If you are making a large trade, you face a problem: how to exit without affecting your position?

Market selling = slippage = ruining your own trade.

This trader found a way to completely liquidate without taking a loss themselves.

Step 2: Withdrawal Operation

The trader did not sell ETH through the order book but withdrew the collateral, reducing margin to force Hyperliquid to liquidate their position.

HLP—the liquidity vault of the protocol—took on this $286 million ETH long position, exposing itself to risk.

Step 3: Perfect Short Hedge

The trader knew that HLP's forced liquidation would drive down the ETH price, so they executed a two-way operation.

By hedging on another exchange (like Binance), they made HLP bear the long risk while profiting from the short.

This was not an accident, but a meticulously planned trade.

Is this exploiting a loophole?

Hyperliquid stated it is not, as HLP was not forced to take the order like GLP, and other market makers also participated in the liquidation.

HLP “only” lost $4 million, about a month’s profit, but this did not undermine the system.
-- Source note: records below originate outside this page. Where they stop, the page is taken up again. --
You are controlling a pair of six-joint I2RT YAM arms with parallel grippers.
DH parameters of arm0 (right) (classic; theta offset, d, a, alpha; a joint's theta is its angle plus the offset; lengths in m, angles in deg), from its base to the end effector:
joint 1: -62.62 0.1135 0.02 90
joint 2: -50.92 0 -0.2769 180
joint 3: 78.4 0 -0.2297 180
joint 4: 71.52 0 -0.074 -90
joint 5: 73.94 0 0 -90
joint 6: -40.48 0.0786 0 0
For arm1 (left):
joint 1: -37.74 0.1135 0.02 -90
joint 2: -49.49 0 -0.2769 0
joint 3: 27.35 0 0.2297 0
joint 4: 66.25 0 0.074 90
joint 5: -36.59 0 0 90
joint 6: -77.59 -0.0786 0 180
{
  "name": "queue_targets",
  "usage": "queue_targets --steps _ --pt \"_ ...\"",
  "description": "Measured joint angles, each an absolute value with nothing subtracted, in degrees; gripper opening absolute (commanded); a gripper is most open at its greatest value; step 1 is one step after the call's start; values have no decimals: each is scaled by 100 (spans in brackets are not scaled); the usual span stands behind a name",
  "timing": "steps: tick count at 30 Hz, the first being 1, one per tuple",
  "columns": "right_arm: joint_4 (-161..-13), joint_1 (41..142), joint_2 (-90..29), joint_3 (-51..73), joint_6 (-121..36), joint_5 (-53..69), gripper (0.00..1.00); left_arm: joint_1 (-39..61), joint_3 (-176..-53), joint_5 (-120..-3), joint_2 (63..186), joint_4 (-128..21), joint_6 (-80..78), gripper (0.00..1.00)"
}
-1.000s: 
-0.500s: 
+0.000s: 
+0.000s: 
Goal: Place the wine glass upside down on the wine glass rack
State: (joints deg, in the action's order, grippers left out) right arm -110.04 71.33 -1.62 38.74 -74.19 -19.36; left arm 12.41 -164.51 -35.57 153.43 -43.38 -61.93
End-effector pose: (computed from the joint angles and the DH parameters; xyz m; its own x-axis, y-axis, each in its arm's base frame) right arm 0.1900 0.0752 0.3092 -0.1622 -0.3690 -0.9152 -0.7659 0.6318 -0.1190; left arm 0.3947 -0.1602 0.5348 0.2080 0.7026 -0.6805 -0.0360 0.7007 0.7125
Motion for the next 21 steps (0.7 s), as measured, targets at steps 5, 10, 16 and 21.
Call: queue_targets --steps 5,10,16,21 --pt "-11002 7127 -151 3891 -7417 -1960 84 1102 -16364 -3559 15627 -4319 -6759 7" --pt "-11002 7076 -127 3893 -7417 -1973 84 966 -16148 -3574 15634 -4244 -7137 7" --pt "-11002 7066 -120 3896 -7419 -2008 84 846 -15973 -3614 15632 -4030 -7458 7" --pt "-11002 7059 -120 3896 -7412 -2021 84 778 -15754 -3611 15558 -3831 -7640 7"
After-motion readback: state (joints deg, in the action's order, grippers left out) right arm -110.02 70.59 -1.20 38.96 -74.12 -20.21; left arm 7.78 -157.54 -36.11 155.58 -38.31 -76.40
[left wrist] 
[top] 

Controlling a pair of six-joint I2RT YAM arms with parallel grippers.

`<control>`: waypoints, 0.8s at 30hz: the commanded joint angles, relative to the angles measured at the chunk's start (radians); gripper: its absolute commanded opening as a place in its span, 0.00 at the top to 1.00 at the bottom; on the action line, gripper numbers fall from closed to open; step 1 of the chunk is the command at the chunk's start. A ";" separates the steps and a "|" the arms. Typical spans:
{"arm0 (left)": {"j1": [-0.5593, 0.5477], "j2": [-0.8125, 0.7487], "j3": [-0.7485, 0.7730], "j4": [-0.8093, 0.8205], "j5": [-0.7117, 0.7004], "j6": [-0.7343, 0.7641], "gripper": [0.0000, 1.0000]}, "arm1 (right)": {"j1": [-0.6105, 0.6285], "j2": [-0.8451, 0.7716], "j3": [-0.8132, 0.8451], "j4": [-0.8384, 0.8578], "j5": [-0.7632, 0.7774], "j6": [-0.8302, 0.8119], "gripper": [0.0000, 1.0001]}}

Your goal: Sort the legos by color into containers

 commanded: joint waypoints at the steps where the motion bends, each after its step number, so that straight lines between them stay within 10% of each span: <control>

The vault overall remains profitable.

Why did HLP lose $4 million?

HLP is not a single vault but is divided into three parts:

1️⃣ HLP Liquidators—buying the liquidated positions

2️⃣ HLP Strategy A—$145 million ETH short

3️⃣ HLP Strategy B—$145 million ETH short

On the user interface, you can only see the net position.

When large positions are liquidated:

HLP Liquidators held $290 million in ETH long

Strategies A and B executed short hedges

They failed to fully match the entry price, leading to a $4 million slippage loss.

This is not a socialized loss but slippage incurred during execution.

Hyperliquid is not the first to be targeted

In June 2023, an attacker profited $37,000 USDC from HLP by manipulating the SNX price on a centralized exchange (CEX).

HLP had to quickly adjust its pricing model to defend against future attacks.

Will this happen again?

Hyperliquid has taken the following actions:

Maximum leverage reduced to 40x (BTC) and 25x (ETH)

Increased margin requirements for large positions

More HLP risk adjustments will follow

The real question is, when the most astute traders always seem to get ahead, should the protocol still rely on the liquidation mechanism?

Final Conclusion: Rules are Key

This is not a code vulnerability, but it can be considered a mechanism flaw.

Traders do not directly damage smart contracts, but they can still harm the protocol through loopholes in the rules.